* Action item *
Take the data and return it in full. Change nothing.

---- Supplied data

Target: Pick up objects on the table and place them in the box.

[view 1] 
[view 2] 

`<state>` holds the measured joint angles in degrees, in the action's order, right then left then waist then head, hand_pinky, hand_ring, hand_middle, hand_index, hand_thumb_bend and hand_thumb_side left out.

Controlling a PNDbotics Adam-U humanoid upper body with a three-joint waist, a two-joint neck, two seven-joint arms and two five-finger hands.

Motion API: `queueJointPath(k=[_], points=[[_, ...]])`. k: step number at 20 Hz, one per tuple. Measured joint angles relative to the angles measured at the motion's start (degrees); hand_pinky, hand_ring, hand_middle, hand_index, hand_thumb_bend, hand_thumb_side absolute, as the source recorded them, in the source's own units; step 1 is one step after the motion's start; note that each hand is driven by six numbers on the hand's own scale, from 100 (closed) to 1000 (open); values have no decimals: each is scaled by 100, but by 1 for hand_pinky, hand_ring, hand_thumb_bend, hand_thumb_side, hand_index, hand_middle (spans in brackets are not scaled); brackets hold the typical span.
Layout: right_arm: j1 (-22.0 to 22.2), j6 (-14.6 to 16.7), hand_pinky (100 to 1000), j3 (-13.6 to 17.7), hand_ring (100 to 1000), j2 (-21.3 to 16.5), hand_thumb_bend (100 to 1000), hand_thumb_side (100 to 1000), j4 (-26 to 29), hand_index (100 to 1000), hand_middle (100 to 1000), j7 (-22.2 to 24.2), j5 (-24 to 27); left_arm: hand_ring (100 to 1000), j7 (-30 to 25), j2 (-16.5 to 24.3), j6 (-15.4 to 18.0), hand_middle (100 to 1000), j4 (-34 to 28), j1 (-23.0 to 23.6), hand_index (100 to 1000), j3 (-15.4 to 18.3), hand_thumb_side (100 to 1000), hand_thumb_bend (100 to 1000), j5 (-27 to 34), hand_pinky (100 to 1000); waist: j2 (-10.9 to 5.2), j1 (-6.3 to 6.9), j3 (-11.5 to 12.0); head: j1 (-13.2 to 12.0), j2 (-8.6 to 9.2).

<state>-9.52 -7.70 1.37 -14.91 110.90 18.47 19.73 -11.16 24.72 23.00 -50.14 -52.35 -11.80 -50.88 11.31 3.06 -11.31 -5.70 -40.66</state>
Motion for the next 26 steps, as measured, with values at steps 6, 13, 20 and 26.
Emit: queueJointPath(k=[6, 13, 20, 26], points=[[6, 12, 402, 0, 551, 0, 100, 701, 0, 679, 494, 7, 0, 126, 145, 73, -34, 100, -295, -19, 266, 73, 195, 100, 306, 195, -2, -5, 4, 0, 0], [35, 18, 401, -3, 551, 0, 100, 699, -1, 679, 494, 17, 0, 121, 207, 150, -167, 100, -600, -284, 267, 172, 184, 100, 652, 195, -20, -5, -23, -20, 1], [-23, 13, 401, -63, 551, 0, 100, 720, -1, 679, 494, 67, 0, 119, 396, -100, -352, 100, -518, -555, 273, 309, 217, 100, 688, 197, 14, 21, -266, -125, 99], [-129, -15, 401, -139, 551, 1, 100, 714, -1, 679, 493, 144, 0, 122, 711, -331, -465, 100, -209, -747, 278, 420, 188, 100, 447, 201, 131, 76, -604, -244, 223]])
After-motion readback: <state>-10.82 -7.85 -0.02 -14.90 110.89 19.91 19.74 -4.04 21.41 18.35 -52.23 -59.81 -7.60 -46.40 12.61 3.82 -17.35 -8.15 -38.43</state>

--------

* Output *
Target: Pick up objects on the table and place them in the box.

[view 1] 
[view 2] 

`<state>` holds the measured joint angles in degrees, in the action's order, right then left then waist then head, hand_pinky, hand_ring, hand_middle, hand_index, hand_thumb_bend and hand_thumb_side left out.

Controlling a PNDbotics Adam-U humanoid upper body with a three-joint waist, a two-joint neck, two seven-joint arms and two five-finger hands.

Motion API: `queueJointPath(k=[_], points=[[_, ...]])`. k: step number at 20 Hz, one per tuple. Measured joint angles relative to the angles measured at the motion's start (degrees); hand_pinky, hand_ring, hand_middle, hand_index, hand_thumb_bend, hand_thumb_side absolute, as the source recorded them, in the source's own units; step 1 is one step after the motion's start; note that each hand is driven by six numbers on the hand's own scale, from 100 (closed) to 1000 (open); values have no decimals: each is scaled by 100, but by 1 for hand_pinky, hand_ring, hand_thumb_bend, hand_thumb_side, hand_index, hand_middle (spans in brackets are not scaled); brackets hold the typical span.
Layout: right_arm: j1 (-22.0 to 22.2), j6 (-14.6 to 16.7), hand_pinky (100 to 1000), j3 (-13.6 to 17.7), hand_ring (100 to 1000), j2 (-21.3 to 16.5), hand_thumb_bend (100 to 1000), hand_thumb_side (100 to 1000), j4 (-26 to 29), hand_index (100 to 1000), hand_middle (100 to 1000), j7 (-22.2 to 24.2), j5 (-24 to 27); left_arm: hand_ring (100 to 1000), j7 (-30 to 25), j2 (-16.5 to 24.3), j6 (-15.4 to 18.0), hand_middle (100 to 1000), j4 (-34 to 28), j1 (-23.0 to 23.6), hand_index (100 to 1000), j3 (-15.4 to 18.3), hand_thumb_side (100 to 1000), hand_thumb_bend (100 to 1000), j5 (-27 to 34), hand_pinky (100 to 1000); waist: j2 (-10.9 to 5.2), j1 (-6.3 to 6.9), j3 (-11.5 to 12.0); head: j1 (-13.2 to 12.0), j2 (-8.6 to 9.2).

<state>-9.52 -7.70 1.37 -14.91 110.90 18.47 19.73 -11.16 24.72 23.00 -50.14 -52.35 -11.80 -50.88 11.31 3.06 -11.31 -5.70 -40.66</state>
Motion for the next 26 steps, as measured, with values at steps 6, 13, 20 and 26.
Emit: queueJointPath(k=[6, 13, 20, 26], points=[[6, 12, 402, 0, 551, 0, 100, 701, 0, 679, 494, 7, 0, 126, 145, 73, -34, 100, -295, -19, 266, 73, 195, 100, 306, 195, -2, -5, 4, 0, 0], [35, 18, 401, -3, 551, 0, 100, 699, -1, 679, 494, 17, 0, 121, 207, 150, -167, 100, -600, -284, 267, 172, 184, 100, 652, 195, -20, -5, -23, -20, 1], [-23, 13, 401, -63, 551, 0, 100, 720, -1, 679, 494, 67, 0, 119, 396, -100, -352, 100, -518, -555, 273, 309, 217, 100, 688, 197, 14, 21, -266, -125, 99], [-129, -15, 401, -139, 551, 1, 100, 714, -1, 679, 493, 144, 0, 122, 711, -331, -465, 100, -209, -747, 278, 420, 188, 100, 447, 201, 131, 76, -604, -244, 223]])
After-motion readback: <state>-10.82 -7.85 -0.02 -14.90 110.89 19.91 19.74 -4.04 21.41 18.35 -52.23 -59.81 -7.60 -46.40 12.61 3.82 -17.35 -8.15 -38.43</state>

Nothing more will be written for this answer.